Bir yıldızını daha kaybetti Türkiye. Müzeyyen Senar;
sanat müziğinin, efkarın, anason kokusunun, Anadolu’nun öyküsünün sesinde
birleştiği kadın. Artık Türkiye’nin yıldızları birer birer kayboluyor ve bu yıldızlar
kayboldukça da Türkiye gitgide daha karanlık ve ürpertici olmaya başlıyor;
çünkü karanlığı yırtan ezgiler kayboluyor. Artık bakıyorum da, bu ülkede ne Neşet Ertaş,
ne Barış Manço, ne Zeki Müren, ne Cem Karaca, ne Tanju Okan, ne Fikret Kızılok,
ne de Aşık Mahzuni var. Ne yazık ki ortada dolaşanlar ise ya çerezlik şarkılar
yapanlar, ya da saray soytarıları. Yani bu ülke insanına sessizce ama anlamlıca
bir şeyler fısıldayan, koca bir külliyatı ve ömrü bir cümleye sığdırabilecek
kadar derinliği ve felsefesi olan sanatçıları ve şarkıları yitip gidiyor.
Artık ‘’Günah benim kime ne diyerek’’ bu topluma
sizin yasalarınıza ve törelerinize rağmen ‘’Ben’’ varım demeyi öğretebilecek bir
Müzeyyen Senar yok. Artık ‘’Cahildim dünyanın rengine kandım’’ diyerek dünya
malının gelip geçiciliğini hatırlatan bir Neşet Ertaş yahut ‘’Para pula
ihtişama aldanıp kanma dostum, içi boş
insanların bu dünyada yeri yok’’diyerek erdemin ve irfanın hala değerli olduğunu
hatırlatacak bir Barış Abimiz de yok. Yani ne saz var, ne söz var artık. Ortada Türk
Sanat Müziğinin fantezi müzikle, türkülerin ise ‘’arabada beş, evde onbeş’’

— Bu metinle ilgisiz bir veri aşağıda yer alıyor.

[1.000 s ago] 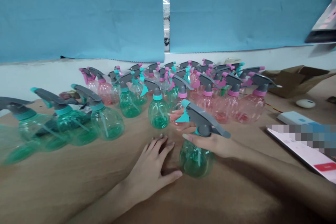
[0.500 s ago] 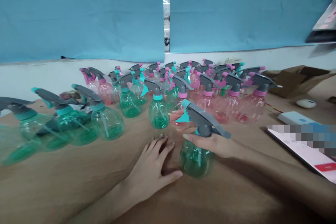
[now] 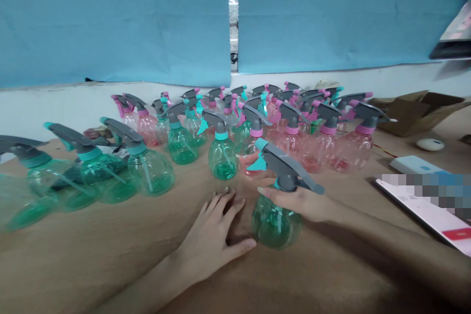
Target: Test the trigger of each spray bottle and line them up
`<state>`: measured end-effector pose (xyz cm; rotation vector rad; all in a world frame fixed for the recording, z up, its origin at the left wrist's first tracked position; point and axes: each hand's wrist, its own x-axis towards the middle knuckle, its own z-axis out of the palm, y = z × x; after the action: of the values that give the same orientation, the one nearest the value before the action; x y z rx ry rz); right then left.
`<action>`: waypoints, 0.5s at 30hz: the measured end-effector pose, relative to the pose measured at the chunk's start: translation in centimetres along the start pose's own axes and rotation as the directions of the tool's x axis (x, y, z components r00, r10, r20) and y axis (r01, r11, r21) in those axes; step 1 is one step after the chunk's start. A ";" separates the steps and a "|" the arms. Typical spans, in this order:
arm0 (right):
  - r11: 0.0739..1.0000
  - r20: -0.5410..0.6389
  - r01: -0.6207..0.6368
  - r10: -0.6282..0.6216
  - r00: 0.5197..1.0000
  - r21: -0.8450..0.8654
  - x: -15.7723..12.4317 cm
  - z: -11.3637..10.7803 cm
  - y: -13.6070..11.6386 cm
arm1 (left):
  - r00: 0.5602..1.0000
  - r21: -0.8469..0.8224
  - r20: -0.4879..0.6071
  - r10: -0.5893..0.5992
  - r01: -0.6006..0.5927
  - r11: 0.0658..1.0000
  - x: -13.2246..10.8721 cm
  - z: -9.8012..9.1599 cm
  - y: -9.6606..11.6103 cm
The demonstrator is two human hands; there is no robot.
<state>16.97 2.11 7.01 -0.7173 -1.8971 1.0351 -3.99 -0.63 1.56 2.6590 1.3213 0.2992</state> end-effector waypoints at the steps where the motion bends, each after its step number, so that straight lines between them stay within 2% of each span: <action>1: 1.000 -0.008 -0.013 0.013 1.000 -0.013 0.0 0.0 -0.1 | 1.000 -0.005 0.000 0.000 0.000 1.000 0.0 0.0 0.0; 3: 0.997 -0.032 -0.041 0.039 0.999 -0.058 0.0 0.0 -0.4 | 1.000 -0.011 -0.006 0.002 -0.002 1.000 0.0 0.0 0.0; 6: 0.992 -0.073 -0.020 0.011 0.997 -0.125 0.0 -0.1 -0.9 | 1.000 -0.015 -0.009 0.002 -0.002 1.000 0.0 -0.1 0.1; 9: 0.992 -0.061 -0.001 -0.006 0.998 -0.124 -0.2 -0.3 -1.0 | 1.000 -0.017 0.005 -0.005 0.005 1.000 0.1 -0.3 0.3; 15: 0.988 -0.022 -0.067 0.064 0.998 -0.139 -0.5 -0.4 0.0 | 0.999 -0.001 0.032 -0.021 0.021 1.000 0.1 -0.4 0.3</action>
<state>17.57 1.87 6.90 -0.8712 -1.9563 0.9394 -3.77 -0.67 2.03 2.6356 1.3378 0.2537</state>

gibi anlamsız sözlerle yozlaştırılmış şekli var. Türk halkının değişen müzik
zevki onun ne kadar yozlaşmaya başladığının doğrudan göstergesi. Yani bu
yozlaşma Anadolu köylüsünün mütevazi bilgeliğinden kentte yaşayan cahilin
ukalalığına evrilen bir yozlaşma.
Geriye kalan ise sanattan ve estetikten yoksun; kültürünü,
kimliğini kaybeden, dindarlaştığını sanan; ama dinini de çok iyi bilmeyen bir
toplum. Üstüne üstlük 1980’lerden itibaren hastalıklı bir liberalleşme süreci
yaşamaya başlamasıyla para ve makam uğruna kişiliğini bile kolayca feda
edebilecek bir kitle çoktan oluştu bile. Artık Türk Sanat Müziği can çekişmekte,
Anadolu’nun o kendine özgü alimliği ise yaşlı bir çınar ağacının ölümü gibi
yitip gitmekte. Popülizme ve slogana kurban edilen, Cengiz Aytmatov’un
romanındaki gibi ‘’mankurtlaşan’’ bir toplum. Gerçek sanatçıları ve şairleri
ise köşe başında buruk ve usulca beklemekte. Çünkü cehaletin ve soytarıların
gürültüsünden kendi seslerini duyurabilecek ne güçleri ne de sayıları var. Şair
Mehmet Emin Yurdakul’un çok hoş bir sözü var: ‘’Şairleri susmuş bir millet
sevenleri öksüz kalmış bir çocuk gibidir.’’ Ne yazık ki şairlerinin ve sanatçılarının
susmuş olmasından da vahim olan, bu toplumun artık öksüz kaldığının bile
farkında olmaması.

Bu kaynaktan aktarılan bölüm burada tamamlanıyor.